WORK REQUEST → Across the listing below, state how many lines hold the string "dark"; write nothing but that number.

SOURCE DATA →
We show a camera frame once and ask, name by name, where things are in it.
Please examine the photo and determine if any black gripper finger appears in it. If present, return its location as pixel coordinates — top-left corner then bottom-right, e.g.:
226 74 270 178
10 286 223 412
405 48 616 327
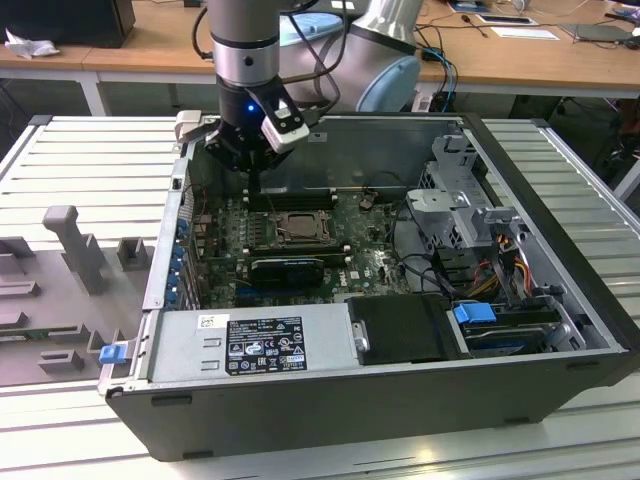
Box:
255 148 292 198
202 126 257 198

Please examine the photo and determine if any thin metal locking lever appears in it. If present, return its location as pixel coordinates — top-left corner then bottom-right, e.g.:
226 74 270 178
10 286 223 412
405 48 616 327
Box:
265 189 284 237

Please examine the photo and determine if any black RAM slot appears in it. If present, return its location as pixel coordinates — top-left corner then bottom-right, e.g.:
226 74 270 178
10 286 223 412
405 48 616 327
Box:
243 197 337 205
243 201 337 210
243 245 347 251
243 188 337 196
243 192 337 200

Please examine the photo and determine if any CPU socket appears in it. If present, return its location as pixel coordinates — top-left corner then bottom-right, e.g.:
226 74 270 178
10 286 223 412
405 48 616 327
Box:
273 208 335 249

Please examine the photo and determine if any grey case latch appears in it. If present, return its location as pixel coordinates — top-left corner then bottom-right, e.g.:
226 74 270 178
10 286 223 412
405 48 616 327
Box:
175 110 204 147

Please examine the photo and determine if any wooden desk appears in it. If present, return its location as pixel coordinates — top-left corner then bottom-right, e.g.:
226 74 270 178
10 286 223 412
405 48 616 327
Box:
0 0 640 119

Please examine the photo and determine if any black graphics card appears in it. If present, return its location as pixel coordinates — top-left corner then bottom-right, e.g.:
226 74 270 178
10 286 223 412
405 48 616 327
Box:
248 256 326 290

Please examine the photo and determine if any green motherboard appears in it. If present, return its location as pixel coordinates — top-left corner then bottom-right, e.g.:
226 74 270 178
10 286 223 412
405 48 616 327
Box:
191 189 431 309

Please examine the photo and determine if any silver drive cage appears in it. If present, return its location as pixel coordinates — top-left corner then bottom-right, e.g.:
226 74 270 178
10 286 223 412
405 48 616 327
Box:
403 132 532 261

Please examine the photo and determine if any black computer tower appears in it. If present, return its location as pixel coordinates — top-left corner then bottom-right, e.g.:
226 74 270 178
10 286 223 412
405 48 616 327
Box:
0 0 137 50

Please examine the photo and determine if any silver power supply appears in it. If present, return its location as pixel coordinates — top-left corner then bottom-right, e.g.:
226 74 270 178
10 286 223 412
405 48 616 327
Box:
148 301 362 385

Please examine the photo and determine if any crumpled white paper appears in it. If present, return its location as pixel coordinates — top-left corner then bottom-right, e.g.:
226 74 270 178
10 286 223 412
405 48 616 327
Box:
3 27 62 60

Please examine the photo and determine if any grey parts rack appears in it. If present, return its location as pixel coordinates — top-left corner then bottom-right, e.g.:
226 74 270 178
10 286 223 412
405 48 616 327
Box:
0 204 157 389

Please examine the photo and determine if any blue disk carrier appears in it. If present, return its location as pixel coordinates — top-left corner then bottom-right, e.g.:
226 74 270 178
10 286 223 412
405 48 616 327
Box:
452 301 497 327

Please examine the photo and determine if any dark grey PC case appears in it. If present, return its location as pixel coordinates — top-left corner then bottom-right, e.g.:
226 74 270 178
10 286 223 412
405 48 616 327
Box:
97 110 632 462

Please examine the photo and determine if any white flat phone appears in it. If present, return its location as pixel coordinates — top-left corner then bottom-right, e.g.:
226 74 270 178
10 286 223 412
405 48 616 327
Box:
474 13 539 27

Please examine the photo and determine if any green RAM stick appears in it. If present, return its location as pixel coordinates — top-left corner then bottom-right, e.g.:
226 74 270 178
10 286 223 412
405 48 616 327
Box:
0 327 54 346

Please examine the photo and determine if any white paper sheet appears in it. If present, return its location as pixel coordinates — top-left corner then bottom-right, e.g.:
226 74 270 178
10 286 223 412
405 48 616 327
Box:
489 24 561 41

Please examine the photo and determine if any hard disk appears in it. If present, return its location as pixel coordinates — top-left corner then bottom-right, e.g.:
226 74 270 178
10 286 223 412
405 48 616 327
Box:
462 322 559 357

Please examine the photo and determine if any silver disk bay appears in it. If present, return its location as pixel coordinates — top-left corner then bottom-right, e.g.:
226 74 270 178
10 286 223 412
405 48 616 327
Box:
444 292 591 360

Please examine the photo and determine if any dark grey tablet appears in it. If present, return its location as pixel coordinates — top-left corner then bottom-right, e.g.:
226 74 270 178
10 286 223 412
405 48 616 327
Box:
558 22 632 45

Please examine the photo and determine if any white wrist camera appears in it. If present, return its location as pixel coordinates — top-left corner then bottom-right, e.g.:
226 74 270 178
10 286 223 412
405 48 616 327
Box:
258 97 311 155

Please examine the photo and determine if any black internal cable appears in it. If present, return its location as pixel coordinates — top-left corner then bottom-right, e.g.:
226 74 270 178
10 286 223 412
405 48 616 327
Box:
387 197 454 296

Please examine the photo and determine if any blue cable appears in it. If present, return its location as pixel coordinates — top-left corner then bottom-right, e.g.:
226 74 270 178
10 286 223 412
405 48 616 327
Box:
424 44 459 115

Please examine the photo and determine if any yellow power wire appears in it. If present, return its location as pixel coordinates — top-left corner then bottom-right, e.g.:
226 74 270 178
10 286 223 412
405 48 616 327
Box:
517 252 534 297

OUTPUT BELOW → 2